Я не поверил ни единому её слов, потому что Валентин Репин, кроме зеркальной болезни в лёгкой форме, никогда ничем не болел. У Жанны Брынской была обычная женская истерика; я такого навидался досыта, иммунитет у меня на такие сцены был ещё ой-ё-ёй! И насчёт разжалобить — меня было весьма сложно.
— И сейчас тоже, — пожала она плечами менее убедительно, видно, сообразив, что я железобетонный, как любая на выбор арка Крымского моста.
— Радуйся, — открыл я ей глаза на суть вещей, — он никуда не уедет!
— Лучше бы уехал! Что теперь делать?! — И посмотрела на меня с робкой надеждой объяснить ей, что происходит в этом чертовом мире, где мужья иногда выкидывают подобные коленца.
Ну уж точно, не реветь, хотел сказать я, но не сказал, потому что Жанна Брынская относилась к той категории женщин, которые и сами понимали, что они медленно и неизбежно входят в возраст расставаний, когда семьи рушатся, как старые церкви, и все разбегаются по своим углам, дабы собраться с мыслями и завести новых мужей и жён.

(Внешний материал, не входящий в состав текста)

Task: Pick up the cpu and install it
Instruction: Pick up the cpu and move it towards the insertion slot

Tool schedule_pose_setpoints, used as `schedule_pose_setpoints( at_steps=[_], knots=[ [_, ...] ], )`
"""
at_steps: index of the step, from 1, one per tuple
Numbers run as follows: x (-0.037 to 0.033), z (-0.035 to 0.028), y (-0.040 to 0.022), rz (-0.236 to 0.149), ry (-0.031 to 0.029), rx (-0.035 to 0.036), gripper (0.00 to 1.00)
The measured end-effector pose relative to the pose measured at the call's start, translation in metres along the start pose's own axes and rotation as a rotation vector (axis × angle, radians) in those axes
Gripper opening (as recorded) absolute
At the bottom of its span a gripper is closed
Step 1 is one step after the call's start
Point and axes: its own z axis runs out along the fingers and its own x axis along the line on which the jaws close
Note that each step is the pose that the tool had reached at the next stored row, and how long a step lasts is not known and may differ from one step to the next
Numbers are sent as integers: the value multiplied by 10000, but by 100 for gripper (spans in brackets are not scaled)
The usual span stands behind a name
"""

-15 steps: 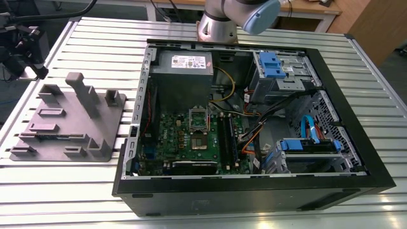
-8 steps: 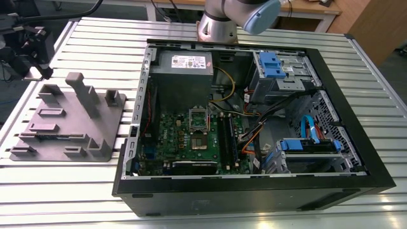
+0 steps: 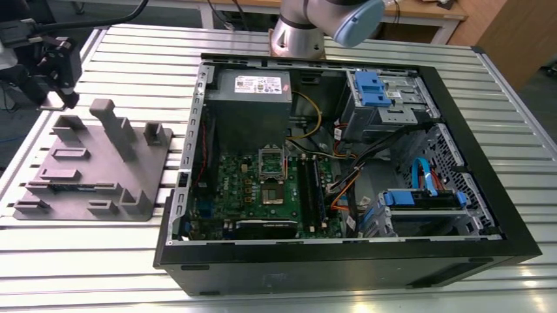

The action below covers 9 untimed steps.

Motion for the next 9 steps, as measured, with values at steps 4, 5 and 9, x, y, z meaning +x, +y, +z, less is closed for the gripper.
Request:
schedule_pose_setpoints(
  at_steps=[4, 5, 9],
  knots=[
    [-46, 1, 3, 0, 0, 1, 47],
    [-58, 1, 4, 0, 1, 1, 47],
    [-105, 1, 6, 0, 1, 1, 47]
  ],
)
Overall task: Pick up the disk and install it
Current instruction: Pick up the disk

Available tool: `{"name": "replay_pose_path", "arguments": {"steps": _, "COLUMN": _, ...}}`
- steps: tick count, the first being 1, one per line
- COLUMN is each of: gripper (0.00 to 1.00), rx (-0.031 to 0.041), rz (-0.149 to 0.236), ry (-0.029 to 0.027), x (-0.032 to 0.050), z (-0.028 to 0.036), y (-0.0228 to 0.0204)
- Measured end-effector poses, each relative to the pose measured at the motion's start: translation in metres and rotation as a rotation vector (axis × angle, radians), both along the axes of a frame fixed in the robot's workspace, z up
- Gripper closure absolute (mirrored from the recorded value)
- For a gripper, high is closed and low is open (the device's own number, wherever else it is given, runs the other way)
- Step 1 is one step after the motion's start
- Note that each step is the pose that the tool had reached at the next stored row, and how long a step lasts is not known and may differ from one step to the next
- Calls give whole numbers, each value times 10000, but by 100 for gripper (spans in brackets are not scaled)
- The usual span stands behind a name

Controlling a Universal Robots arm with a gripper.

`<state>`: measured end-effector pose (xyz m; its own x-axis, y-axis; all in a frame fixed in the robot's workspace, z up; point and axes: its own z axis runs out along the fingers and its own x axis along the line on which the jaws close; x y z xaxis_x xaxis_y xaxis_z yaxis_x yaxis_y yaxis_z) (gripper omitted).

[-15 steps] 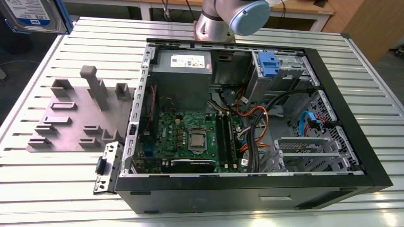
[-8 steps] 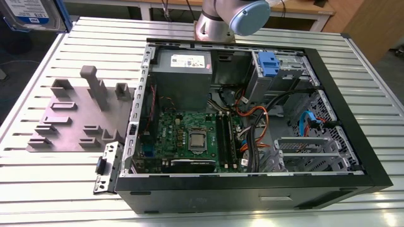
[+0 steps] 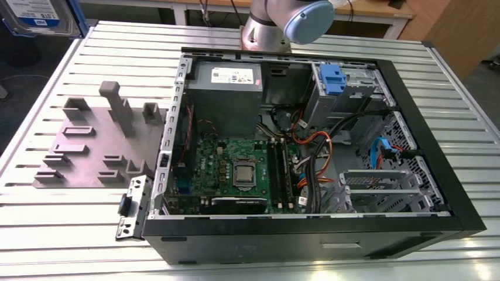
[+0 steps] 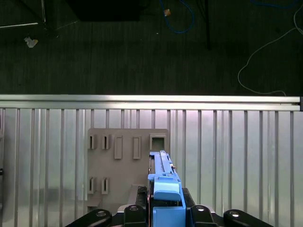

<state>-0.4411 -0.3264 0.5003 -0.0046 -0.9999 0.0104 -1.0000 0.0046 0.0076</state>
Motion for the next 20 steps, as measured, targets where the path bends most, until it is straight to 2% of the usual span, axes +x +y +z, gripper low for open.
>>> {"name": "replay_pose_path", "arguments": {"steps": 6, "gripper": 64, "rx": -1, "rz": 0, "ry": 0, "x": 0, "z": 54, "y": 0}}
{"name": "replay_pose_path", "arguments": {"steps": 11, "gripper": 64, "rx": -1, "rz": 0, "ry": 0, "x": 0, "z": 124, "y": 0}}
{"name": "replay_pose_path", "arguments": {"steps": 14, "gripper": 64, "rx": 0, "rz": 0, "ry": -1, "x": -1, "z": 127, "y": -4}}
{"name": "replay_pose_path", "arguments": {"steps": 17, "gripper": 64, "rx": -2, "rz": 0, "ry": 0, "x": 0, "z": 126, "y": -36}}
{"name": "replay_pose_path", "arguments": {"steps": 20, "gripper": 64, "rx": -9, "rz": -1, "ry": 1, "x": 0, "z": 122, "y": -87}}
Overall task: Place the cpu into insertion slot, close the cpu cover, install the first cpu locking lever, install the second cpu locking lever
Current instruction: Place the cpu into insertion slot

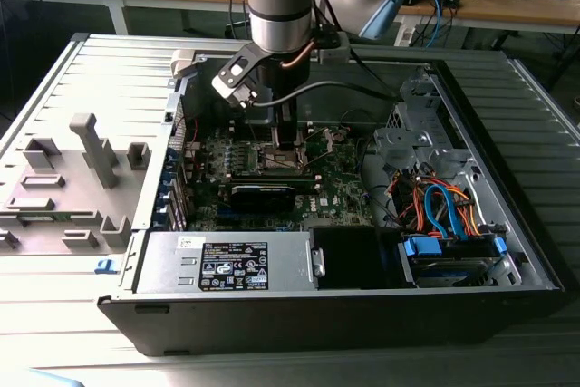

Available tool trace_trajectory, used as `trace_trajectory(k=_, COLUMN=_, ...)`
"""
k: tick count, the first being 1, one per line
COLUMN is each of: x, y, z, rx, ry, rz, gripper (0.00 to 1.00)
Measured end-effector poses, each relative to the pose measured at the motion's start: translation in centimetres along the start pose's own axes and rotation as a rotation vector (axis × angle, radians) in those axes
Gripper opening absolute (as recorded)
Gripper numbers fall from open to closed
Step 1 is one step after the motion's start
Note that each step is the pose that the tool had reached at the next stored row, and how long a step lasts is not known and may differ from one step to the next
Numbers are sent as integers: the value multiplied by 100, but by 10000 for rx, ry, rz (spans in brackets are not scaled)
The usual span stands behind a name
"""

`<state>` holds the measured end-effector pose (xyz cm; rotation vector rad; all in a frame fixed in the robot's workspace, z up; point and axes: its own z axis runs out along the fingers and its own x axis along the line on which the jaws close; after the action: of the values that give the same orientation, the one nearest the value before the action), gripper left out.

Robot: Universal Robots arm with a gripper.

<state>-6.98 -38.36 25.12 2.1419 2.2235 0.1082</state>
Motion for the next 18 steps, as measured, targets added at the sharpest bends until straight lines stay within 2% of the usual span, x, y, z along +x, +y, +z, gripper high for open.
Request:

— Сейчас такие болячки, если они не запущены, лечатся элементарно просто, — вещал я как можно более уверенней, хотя, конечно, знал об этом понаслышке.
— Да я в курсе! — вспыхнула она, как бутон розы.
— Тогда в чем дело? — обратился я к ней, полагая, что при всей её красоте она знакома с логикой, а обо всё другом я буду нем как рыба об лёд, потому что это не моё собачье дело — чужие разводы, пусть сами разбираются.
— Он молчит! — поставила она меня в тупик.
— Понятно, переживает, — объяснил я, хотя, конечно, это было капитальным симптом мужских сомнений в правильности жизни и, вообще, в её направлении, в выборе фарватера, так сказать.
Она перестала плакать, задумалась и сказала чрезвычайно трезвым голосом:
— Надеюсь, ты прав.
— Ещё бы! — возгордился я, но так, чтобы она ничего не заметила, иначе бы раскусила в одно мгновение.
И мы пошли в больницу под сенью лип в виду церкви и торгового центра «Райский садик». Откровенно говоря, под впечатлением услышанного я решил, что увижу ходячего мертвеца, а он вымелся, держась за одно место, сияющий, как медный тазик. Роговые очки придавали ему монументальный вид самодовольного латифундиста, и поэтому он даже не удосужился стереть с лица следы губной помады.
— Тебя не узнать, — похвалил я его и подумал, что зря теряю время: жив он и здоров, цветёт, как майский веник, и умирать не собирается.
— Это всё они… — своим грудным прононсом объявил Валентин Репин, улыбаясь жене, будто ясное солнышко.
Было непонятно, шутит он или нет, или на грани шутовского самоистязания, за которым последуют вопли неуёмной души, мол, бросили, гады, забыли!
— Кто «они»? — начал догадываться я, глядя на вдохновлённое лицо Валентина Репина.
— Медсёстры! — в пику жене вальяжно объяснил он.
И действительно, одна из них, чрезвычайно аппетитных форм, виляя накаченным задом, выскочила из палаты со шприцем в руках; и Валентин Репин демонстративно проводил её следом до самой процедурной.
Жанна Брынская скорбно поджала губы, веснушки её вспыхнули жарче солнца.
— Домой придёшь обедать?..
— А здесь хорошо кормят! — Валентин Репин вдруг повёл себя, как человек без семейных обязательств.
Ого! — подумал я, бунт на корабле!
— Я сыра купила… — принялась соблазнять она его, как я понял, каблуком наступая на свою гордыню, как на любимую гадюку. — Твоего любимого, «чеддера»!
— А пивасика?.. — снова пропустил он мимо ушей.
Начались семейные экивоки: «Ты меня не любишь, я тебя не уважаю!»
— Какого «пивасика»?! — задохнулась она.
— Я же просил! — упрекнул он.
— Врач, сказал, «никакого пивасика»! — упёрлась она.
Валентин Репин выпучил глаза.
— Вот так и живу, рыба! — минорно пожаловался он, призывая меня в третейские судьи.
Друзей часто используют в этом качестве, когда все аргументы исчерпаны в семейном противостоянии, и я окончательно пожалел, что приехал: глядеть на их разборки — ещё та картина, легче броситься в Куру и утопиться.
— Так, что у тебя?.. — по-мужски отвлёк я его от скорбных мыслей.